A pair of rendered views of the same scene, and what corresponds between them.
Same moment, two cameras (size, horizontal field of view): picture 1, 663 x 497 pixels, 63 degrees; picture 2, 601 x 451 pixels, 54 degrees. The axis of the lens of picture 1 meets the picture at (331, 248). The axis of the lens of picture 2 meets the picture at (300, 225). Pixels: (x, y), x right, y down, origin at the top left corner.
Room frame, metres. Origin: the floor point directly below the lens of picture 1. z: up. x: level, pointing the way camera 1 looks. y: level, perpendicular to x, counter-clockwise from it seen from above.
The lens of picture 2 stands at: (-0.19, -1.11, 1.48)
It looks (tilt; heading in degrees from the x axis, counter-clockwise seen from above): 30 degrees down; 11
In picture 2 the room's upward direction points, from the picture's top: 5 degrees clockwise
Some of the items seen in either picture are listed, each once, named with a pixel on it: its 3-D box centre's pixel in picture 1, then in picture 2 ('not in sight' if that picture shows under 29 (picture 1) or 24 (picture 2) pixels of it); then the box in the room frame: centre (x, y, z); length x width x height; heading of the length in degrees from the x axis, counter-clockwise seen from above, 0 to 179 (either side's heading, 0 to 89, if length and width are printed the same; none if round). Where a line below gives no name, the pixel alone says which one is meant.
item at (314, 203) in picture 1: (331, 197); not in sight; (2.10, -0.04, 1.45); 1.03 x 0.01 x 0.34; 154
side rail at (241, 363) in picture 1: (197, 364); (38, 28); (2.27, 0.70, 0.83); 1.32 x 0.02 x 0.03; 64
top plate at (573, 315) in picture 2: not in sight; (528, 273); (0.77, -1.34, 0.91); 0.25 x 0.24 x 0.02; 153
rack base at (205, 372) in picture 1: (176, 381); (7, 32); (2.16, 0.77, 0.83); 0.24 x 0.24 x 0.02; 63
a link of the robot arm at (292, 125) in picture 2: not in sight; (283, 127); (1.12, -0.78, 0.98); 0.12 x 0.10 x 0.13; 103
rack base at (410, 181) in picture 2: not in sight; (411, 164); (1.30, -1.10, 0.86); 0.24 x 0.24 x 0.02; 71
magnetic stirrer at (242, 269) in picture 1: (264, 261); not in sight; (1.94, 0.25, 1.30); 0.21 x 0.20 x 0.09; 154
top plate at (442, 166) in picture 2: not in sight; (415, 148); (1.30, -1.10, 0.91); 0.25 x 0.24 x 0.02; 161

▶ _Description of the task_
Within the listing above, filter for lines holding the string "frame" and copy each one.

▶ _Response area_
Room frame, metres. Origin: the floor point directly below the lens of picture 1. z: up. x: level, pointing the way camera 1 looks. y: level, perpendicular to x, counter-clockwise from it seen from above.
Some of the items seen in either picture are listed, each once, named with a pixel on it: its 3-D box centre's pixel in picture 1, then in picture 2 ('not in sight' if that picture shows under 29 (picture 1) or 24 (picture 2) pixels of it); then the box in the room frame: centre (x, y, z); length x width x height; heading of the length in degrees from the x axis, counter-clockwise seen from above, 0 to 179 (either side's heading, 0 to 89, if length and width are printed the same; none if round). Where a line below gives no name, the pixel alone says which one is meant.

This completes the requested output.